Dopo il primo ascolto di “Diamond Hoo Ha” ho riascoltato il precedente lavoro dei Supegrass, quel “Road To Rouen”che aveva spostato la cifra stilistica della band su territori più sfaccettati e meno irruenti. Quella fu una bellissima prova di brit pop in chiaroscuro, frutto di una precisa maturazione cresciuta col tempo. Ho fatto questo passo indietro di circa tre anni per un motivo ben preciso: qui sembra di essere tornati più o meno all’irruenza melodica di un tempo, pur senza la sfacciataggine della giovinezza e la cosa mi ha sorpreso.
Se questo fosse un buon disco non l’avevo capito subito, mi ci è voluto qualche ascolto per riallacciarmi a certe soluzioni che credevo ormai abbandonate, poi alla fine ho maturato l’idea che si, è un buon lavoro anche se non eccelso. I Supergrass sono quel tipo di band che ha accumulato esperienza sufficiente ad impedir loro di sfornare dischi brutti anche quando, come in questo caso, le coordinate sono quelle di un classico rock-pop di stampo britannico, che guarda ai The Jam da una parte e agli immancabili Beatles dall’altra.

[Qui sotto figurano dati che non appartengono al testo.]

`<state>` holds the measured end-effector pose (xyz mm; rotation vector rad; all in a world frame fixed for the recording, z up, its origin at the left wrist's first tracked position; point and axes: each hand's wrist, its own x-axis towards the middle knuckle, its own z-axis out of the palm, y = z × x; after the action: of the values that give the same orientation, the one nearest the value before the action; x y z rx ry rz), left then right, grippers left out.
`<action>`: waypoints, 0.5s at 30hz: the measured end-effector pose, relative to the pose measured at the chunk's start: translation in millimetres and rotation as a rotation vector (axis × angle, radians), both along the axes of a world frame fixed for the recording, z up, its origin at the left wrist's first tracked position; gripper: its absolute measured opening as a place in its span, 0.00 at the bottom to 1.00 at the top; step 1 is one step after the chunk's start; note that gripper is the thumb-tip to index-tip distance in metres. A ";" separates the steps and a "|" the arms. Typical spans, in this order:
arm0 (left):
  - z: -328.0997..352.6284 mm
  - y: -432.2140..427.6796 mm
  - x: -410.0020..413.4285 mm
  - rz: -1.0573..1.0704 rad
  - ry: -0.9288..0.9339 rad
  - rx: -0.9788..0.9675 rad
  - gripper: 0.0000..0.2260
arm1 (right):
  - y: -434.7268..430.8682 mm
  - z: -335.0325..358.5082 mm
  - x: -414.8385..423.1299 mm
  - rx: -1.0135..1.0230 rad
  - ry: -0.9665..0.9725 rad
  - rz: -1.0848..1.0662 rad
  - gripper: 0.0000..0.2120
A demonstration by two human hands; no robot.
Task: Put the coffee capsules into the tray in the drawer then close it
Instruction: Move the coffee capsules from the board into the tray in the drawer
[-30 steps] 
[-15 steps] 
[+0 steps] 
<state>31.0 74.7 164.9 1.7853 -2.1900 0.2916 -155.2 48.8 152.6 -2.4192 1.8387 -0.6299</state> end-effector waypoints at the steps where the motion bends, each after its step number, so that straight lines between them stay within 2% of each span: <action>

Le canzoni filano via lisce e piacevoli anche se manca il singolo che non riesci a smettere di canticchiare nella tua testa tutto il giorno, le chitarre luccicano, i ritmi incalzano il giusto e le linee vocali riempiono al meglio gli spazi armonici. Manca l’incoscienza che solo la giovane età può conferire e non siamo certo ai livelli degli esordi, però l’album convince nel complesso ed è comunque un raggio di luce luminoso nel panorama britpop attuale che sicuramente non vive un periodo di grande ispirazione. Insomma, per il sottoscritto i Supergrass risultano ancora due spanne sopra tutte le “Scimmie Artiche” che popolano le pagine dei giornali e delle blogzines di mezzo mondo.